Hay dos elementos fundamentales dentro de las causas de esta triste situación: uno de ellos, la complejidad de nuestro sistema de salud y las dificultades de acceso, pero el segundo, francamente lamentable, es la desinformación y papel negativo de los medios de comunicación, de grupos con intereses no claros frente a una vacuna que previene una infección de transmisión sexual, y de grupos académicos que con fundamentación equivocada generan temor frente a la vacunación. Con más de 350 millones dosis de vacuna aplicadas en el mundo, la OMS ha venido repetidamente dando partes de seguridad de la vacuna de VPH a partir de los reportes de los programas de salud pública de los países que la han introducido; no obstante, el episodio conocido de Carmen de Bolívar ha dejado una huella indeleble en nuestro programa de vacunación y en las mentes de madres y padres que se niegan a vacunar a sus hijas sin que exista una razón de peso para ello, más allá de la alimentación continua de temores por parte de especuladores sin fundamento.

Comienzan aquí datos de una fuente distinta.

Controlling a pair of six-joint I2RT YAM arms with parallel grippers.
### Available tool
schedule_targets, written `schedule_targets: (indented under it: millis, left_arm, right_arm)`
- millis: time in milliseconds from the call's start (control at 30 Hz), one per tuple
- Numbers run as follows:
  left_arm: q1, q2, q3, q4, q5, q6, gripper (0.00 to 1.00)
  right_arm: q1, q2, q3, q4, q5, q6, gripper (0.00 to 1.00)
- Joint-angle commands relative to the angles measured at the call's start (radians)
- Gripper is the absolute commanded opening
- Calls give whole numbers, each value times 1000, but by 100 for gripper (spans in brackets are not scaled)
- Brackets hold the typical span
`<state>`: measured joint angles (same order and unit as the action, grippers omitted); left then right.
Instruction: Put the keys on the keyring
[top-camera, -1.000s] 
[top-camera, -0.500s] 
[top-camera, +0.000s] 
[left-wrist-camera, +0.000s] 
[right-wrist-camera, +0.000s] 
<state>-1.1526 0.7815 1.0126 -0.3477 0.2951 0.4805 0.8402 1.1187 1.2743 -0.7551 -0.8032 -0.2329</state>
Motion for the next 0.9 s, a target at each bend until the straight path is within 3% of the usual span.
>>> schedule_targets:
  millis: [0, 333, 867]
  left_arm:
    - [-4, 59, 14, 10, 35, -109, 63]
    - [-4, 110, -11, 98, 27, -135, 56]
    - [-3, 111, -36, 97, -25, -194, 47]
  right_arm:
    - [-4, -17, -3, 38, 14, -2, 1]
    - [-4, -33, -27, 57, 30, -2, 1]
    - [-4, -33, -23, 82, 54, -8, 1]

La ciencia ha jugado su papel con una importante participación de nuestro país. Tenemos datos ciertos y datos propios. El sistema de salud se ha comprometido con ofrecernos las herramientas básicas para la eliminación de un tipo de cáncer, algo impensable hace unos años. Resultaría aciago que nuestro realismo mágico nos haga esquiva esta oportunidad y someta las mujeres colombianas a cien años más de mortalidad por cáncer de cuello uterino.

 


* Director del Centro Javeriano de Oncología, afiliado al Hospital Universitario San Ignacio. Profesor asistente de la Facultad de Medicina en la Pontifica Universidad Javeriana.